This Little Life Of Mine

Michael Yale with music by Charlie Round-Turner
Stage Traffic Productions Ltd in association with Park Theatre
Park Theatre (90)

James Robinson and Kate Batter Credit: Charlie Round-Turner
Greg Barnett Credit: Charlie Round-Turner
James Robinson and Caroline Deverill Credit: Charlie Round-Turner

The gentle musical comedy This Little Life of Mine begins with a promising topicality. A young couple in London with good professional jobs are trying to find some accommodation. Jonesy and Izzy settle for a tiny high-rise space they decide to call their "love nest". It’s not ideal but this is modern London where even the well-paid professional has to work hard to get a decent place to live.

Not long after they move in, we realise they are also struggling to have a baby. The problem is that Jonesey (James Robinson) has "slow sperm" and that means they have to seek help.

The difficulties of the central characters are believable enough.
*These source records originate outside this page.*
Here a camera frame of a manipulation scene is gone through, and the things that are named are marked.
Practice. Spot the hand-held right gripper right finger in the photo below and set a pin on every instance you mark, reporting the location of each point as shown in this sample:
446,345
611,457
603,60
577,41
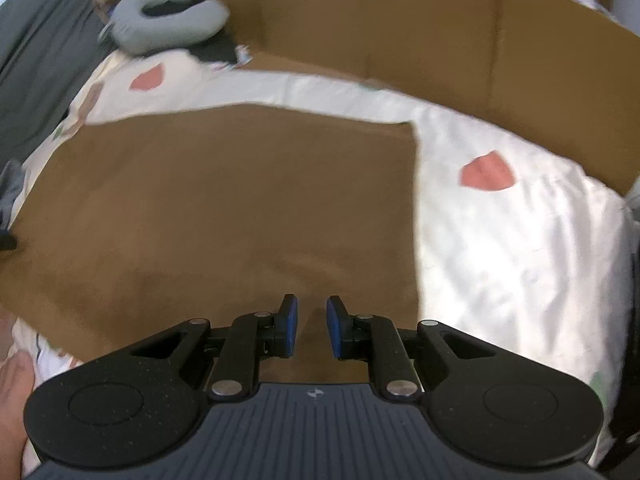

James Robinson as Jonesy and particularly Kate Batter as Izzy give solid performances. But what they say is often unimaginative and at times even a little cheesy. They decide to take the flat because it "ticks most of the happy boxes". At one point, Izzy says that she was in a relationship with Jonesy because "a maiden can’t wait forever so I thought any charmer would do".

The other characters in the show are simple stereotypes and, although the comedy scene in a coffee shop with Greg Barnett as the barista / bartender Raphael raised a lot of laughs, it is a caricature that doesn’t fit with the realism of the central plot. Much worse is an unbelievable cartoon episode which isn’t even amusing, in which Izzy and Jonesy are propositioned by two friends who are swingers.

The narrowness of the story has the unfortunate effect of reducing women characters to gender stereotypes. They neatly divide into those only concerned with motherhood and the sexually voracious Tina (Caroline Deverill) who is so busy having sex with as many men as she can find she has no time for anything else in life. Except perhaps to be rude to Raphael, who was probably lucky she didn’t add him to her collection.

All this happens very slowly. You could pop out of the theatre, have a drink, read a book and return to the show having missed nothing of the plot.

The musical numbers are generally pleasant and occasionally, as in Raphael the barista’s song, funny. They are well performed but they do simply repeat the mood or the dialogue we have just seen. They don’t advance the plot and for all their pleasantness they are unmemorable.

A show which might have imaginatively tackled the real lives of people in London ended up being a slight, confused, sentimental comedy that wasn’t particularly funny.